I think if you choose a soap that's not strong smelling and wash with it every single time before you pick her up, it'll help a lot. She'll learn to associate the scent with "this is my human friend" and "not a threat" and "not a food item."


----------



## roseykrh (Aug 30, 2008)

Now this type of feedback is exactly why these boards are so useful. I can easily stop using Purell and try to find a mild soap for the bathroom sink that I can use faithfully. Also, I smoke about 4 cigarettes a week and I bet if I could rewind time I would see that most of the bites are on the days that I have lit one up. Another recent change is I bought generic fabric softener because paying for all of Bella's supplies has got me watching my budget. My new fabric softener is some sort of mandarin orange scent instead of the regular. So with all that stuff going on I bet at least one of them is the trigger.

So I can get rid of the purell. I can be more careful about smoking and handling her. And I guess I'm going to be throwing away a bottle of mandarin orange fabric softener because her biting my tshirt and digging and biting inside her hedgie bags is probably directly related to that.


----------



## Vortex (Aug 28, 2008)

mandarin orange fabric softener prolly smells pretty good, ahahha :lol: ever sence i got daisy i started use non sented laundry soaps. for her anyways.. i will use some sented stuff for myself once in awile but shes gotten pretty used to it,, she has been here for over 2 years after all. :lol: let us know how things work out after switching stuff! hope things get better


----------



## roseykrh (Aug 30, 2008)

No Purell tonight and I picked her up and put her on my lap in the tshirt she has had in her cage for about 4 nights now. So as usual she fidgeted for quite some time and stayed burrowed inside the tshirt. Then she started settling down some and kinda poked her head outand laid there quietly for about 5 minutes.
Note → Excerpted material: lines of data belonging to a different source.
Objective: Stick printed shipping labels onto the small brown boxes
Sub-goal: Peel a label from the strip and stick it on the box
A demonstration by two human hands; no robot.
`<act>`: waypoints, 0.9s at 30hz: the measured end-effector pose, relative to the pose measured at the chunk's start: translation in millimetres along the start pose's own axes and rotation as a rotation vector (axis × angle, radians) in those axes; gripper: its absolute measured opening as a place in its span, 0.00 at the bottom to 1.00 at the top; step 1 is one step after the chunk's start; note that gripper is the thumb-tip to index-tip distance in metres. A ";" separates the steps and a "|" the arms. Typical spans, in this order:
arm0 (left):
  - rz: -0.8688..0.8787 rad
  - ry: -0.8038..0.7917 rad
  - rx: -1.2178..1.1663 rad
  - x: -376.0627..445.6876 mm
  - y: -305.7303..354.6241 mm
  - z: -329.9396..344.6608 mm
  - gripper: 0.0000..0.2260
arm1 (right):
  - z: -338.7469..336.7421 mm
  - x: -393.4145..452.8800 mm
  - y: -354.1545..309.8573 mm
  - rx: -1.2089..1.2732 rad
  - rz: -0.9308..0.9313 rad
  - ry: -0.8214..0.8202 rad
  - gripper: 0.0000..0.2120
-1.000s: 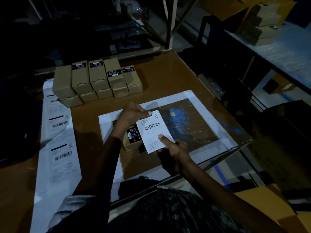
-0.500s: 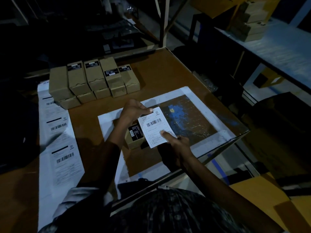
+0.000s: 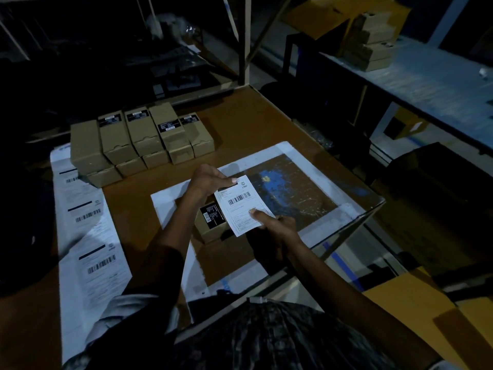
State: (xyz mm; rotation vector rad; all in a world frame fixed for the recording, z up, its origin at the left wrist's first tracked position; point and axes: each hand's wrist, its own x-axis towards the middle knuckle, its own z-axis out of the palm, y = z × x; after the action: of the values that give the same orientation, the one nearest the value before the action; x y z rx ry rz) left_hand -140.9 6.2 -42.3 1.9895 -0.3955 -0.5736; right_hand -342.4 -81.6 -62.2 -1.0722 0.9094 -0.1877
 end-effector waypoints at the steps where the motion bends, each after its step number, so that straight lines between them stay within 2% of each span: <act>1: -0.003 0.004 0.002 0.2 0.2 0.0 0.08 | 0.7 -1.3 -0.6 -0.006 0.000 0.006 0.12; 8: 0.002 -0.009 -0.020 1.1 -3.5 -2.7 0.10 | 3.6 -5.2 -2.7 -0.010 -0.007 0.010 0.11; 13: -0.012 0.003 -0.020 2.7 -4.3 -2.7 0.11 | 0.9 -6.8 -6.6 -0.018 -0.012 0.005 0.05; 18: -0.033 0.010 -0.011 5.6 -5.1 -1.3 0.11 | -0.3 -5.9 -9.0 -0.016 0.002 -0.021 0.10; 23: -0.050 0.016 -0.006 9.0 -7.0 -0.2 0.13 | 0.3 -5.8 -9.7 -0.019 0.031 -0.018 0.07; 27: -0.067 0.014 -0.007 10.4 -6.7 0.1 0.14 | 0.7 -4.2 -8.6 -0.015 0.048 -0.022 0.10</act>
State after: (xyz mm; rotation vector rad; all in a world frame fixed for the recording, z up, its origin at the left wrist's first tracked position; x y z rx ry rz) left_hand -132.0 4.0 -50.6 2.0049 -0.3189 -0.6025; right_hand -342.1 -83.2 -52.7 -1.0633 0.9174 -0.1295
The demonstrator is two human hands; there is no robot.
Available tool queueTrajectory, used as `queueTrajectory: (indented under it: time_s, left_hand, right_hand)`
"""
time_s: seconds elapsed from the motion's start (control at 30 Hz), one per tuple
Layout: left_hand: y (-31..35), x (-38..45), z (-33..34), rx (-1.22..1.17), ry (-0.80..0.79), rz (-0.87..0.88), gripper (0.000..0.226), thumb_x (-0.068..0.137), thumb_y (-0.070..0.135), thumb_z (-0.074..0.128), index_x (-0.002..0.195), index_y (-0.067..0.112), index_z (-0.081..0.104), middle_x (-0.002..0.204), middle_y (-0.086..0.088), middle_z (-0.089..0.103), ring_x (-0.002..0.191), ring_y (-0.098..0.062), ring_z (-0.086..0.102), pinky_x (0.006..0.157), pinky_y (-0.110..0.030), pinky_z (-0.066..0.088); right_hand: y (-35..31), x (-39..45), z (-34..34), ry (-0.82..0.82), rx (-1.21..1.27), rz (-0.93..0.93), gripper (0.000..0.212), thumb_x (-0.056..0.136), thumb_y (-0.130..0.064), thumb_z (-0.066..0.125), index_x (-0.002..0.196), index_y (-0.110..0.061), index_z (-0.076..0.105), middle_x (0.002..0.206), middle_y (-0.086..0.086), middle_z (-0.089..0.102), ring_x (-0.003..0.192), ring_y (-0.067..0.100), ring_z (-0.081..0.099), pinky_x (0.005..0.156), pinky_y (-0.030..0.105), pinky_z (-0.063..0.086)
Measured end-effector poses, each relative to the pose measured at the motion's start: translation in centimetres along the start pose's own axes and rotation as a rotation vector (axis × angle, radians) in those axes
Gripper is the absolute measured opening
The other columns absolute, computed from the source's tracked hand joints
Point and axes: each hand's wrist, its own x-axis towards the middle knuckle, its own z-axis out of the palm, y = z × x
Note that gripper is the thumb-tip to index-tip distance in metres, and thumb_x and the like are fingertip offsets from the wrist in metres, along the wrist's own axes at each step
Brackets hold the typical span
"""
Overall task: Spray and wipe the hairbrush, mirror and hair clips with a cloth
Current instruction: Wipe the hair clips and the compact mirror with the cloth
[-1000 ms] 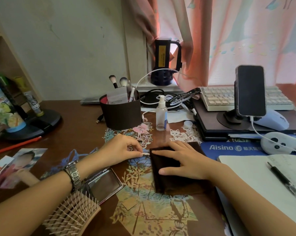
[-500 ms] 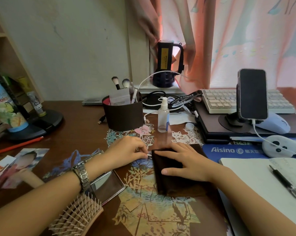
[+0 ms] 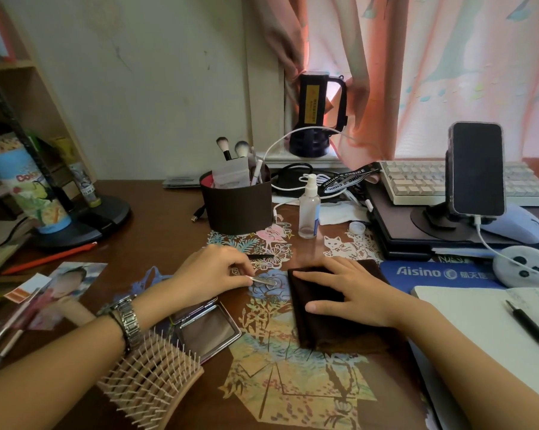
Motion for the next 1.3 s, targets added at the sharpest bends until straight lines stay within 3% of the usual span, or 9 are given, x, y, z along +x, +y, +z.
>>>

Then I cleared my throat and shifted a bit to get more comfortable which apparently signaled Bella that it was time to bite my arm and throw a hissy fit. So, she promptly did so. And in between the natural instinct to jerk my freshly bitten arm and her strong desire to "bite and burrow" she tumbled head over heels all that way down my lap while still wrapped up in her tshirt (now successfully covered in urine and poop). She did not hit anything hard and didn't drop to the floor. I was able to hold my legs together and let her roll gently down them, then lowered my feet to the floor and bent down and picked her up. I put her up to my chest and she immediately began climbing up towards my face. Of course I immediately pictured a big chunk of my throat missing and blood spurting out, so I panicked and grabbed her and put her in her cage. I don't want to be scared of her, I want her to cuddle with me.

I have already bought new fabric softener because the orange scent probably was causing some of the biting. But tonights example? Am I holding her too long too early? What are some suggestions, should I only hold her for 10 minutes a couple of times a night instead of 30 minutes or longer?


----------



## Rogue (Sep 6, 2008)

Maybe your little one isn't a snuggle bug but more exploritive my boy won't sit still at all he has nipped once or twice when I've tried to encourage cuddle time. However I let him wander I pet him and can pick him up without any problems he's just not fond of cuddles. Perhaps yours would prefer to explore and let you watch and you can pet and handle him while he explores. 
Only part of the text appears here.